I think back to Williams’ production of Macbeth for STC in 2014, with Hugo Weaving as the eponymous anti-hero. At the time, Williams talked a lot about the idea of the ‘inverted theatre’ – of the audience sitting on the stage, looking out to the empty auditorium – and it was one of the most-talked about elements of the production. I also mention the live-video feed in Suddenly Last Summer, and wonder if these gestures were part of the reason for embarking upon the production, or whether they came later, as a result of spending time with the text. “I’m generally not aware of the poetic gesture before I’ve decided to do the play, so it’s the play itself which reveals that gesture. The unusual thing about Macbeth was Andrew [Upton] and I had talked about staging a production in that way before deciding on the play, so that was a unique experience of a spatial gesture conjuring the play.” 
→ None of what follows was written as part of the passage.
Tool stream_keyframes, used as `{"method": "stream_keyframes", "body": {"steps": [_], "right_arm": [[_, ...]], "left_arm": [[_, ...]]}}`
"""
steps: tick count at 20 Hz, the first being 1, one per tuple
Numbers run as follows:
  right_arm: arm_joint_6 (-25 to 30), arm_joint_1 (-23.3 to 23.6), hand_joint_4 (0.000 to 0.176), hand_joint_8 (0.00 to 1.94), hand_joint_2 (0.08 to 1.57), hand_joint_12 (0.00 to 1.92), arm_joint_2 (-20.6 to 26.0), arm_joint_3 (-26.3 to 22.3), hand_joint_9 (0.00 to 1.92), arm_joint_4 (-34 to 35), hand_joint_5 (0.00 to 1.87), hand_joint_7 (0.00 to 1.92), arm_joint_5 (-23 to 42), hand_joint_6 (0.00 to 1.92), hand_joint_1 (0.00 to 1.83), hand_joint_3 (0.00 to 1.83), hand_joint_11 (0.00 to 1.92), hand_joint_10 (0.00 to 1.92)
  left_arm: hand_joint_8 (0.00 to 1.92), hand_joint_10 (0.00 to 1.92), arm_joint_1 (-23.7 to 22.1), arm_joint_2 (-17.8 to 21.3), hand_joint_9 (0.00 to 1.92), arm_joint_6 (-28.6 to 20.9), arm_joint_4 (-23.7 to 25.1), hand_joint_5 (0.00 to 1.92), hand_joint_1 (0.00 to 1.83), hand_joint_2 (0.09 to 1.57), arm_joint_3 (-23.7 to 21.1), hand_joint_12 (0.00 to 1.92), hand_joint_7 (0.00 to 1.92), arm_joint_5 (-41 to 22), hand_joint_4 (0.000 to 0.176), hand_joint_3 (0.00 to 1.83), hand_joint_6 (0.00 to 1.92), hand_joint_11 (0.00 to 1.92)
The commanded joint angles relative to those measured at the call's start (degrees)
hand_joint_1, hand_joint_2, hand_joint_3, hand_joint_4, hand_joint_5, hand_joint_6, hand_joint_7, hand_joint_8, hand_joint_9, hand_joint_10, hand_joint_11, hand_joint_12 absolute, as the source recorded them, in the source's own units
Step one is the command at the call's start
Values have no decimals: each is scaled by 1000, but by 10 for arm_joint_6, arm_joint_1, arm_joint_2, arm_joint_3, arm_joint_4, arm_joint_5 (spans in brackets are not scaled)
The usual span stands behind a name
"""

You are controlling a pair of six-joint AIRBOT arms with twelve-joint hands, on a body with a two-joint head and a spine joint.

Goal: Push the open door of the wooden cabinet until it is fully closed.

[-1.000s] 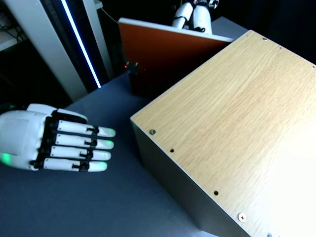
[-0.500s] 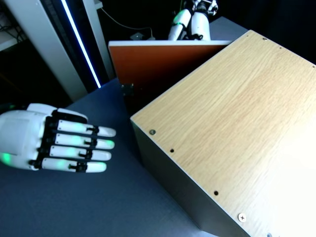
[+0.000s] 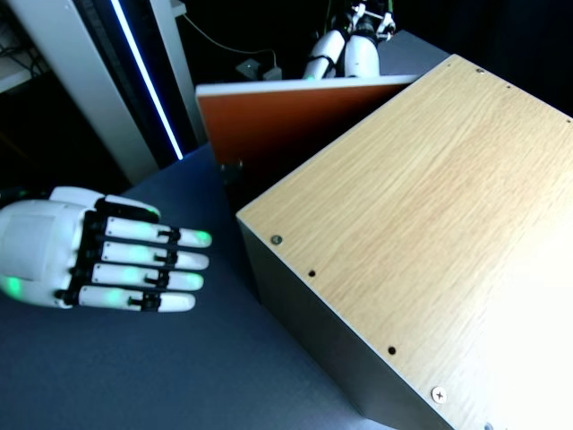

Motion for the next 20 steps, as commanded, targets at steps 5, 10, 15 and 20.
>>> {"method": "stream_keyframes", "body": {"steps": [5,10,15,20], "right_arm": [[6,6,0,0,1443,517,1,4,357,17,435,416,79,4,616,0,98,1],[6,6,0,7,1440,520,1,4,380,17,444,444,80,4,639,0,119,6],[6,6,0,1,1443,519,1,4,374,17,442,438,80,0,630,0,104,1],[6,6,0,0,1445,526,1,4,356,17,435,415,80,0,591,3,76,0]], "left_arm": [[1,0,-55,-26,115,-3,33,201,75,1546,17,7,191,-19,0,1,2,66],[3,3,-76,-43,124,-3,36,185,161,1514,34,20,197,1,0,0,1,93],[9,9,-94,-54,145,-3,30,164,75,1505,46,34,180,10,0,0,8,125],[0,0,-102,-55,149,-3,11,183,176,1478,54,32,189,16,0,0,0,141]]}}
In Suddenly Last Summer, one of the major gestures within that production was “the way in which scale of face worked as a way to put the audience inside the play’s almost nightmarish experience of being watched.” After playing the first thirty minutes of the play behind a wall that doubled as a giant projector screen, the set revolved to expose the lush conservatorium and we met the character of Catherine for the first time. Several things happened at that moment: “first of all, the entrance of Catherine fractured the single and unbroken camera shot we had sat with for half an hour. The looming face of Mrs Venable revolved away, and in a way, so too did her singular and domineering authority. We switched to using multiple cameras, and thus began to experience multiple perspectives for the first time. More than that, the audience became placed inside Catherine’s experience of that world. She was set in the middle of the stage, with the giant screen behind her, and with it these faces looming over her, constantly regulating her… and so through this the audience themselves spatially received the kind of nightmarish overwhelming experience that Catherine herself is caught within.” All those ideas sprang from a reading of the play at STC, months before the play was programmed, but “it’s still an example of reading the play and the idea coming from the text, as opposed to the instance where you know what the idea is and you decide you’re going to do the play because of that idea. More often than not – in fact, almost all the time – it’s unknown to me as to how the play is going to be done when I take the play on; I’m just interested in spending time with that writers’ mind and that particular story, and seeing how that text reveals itself to me.” 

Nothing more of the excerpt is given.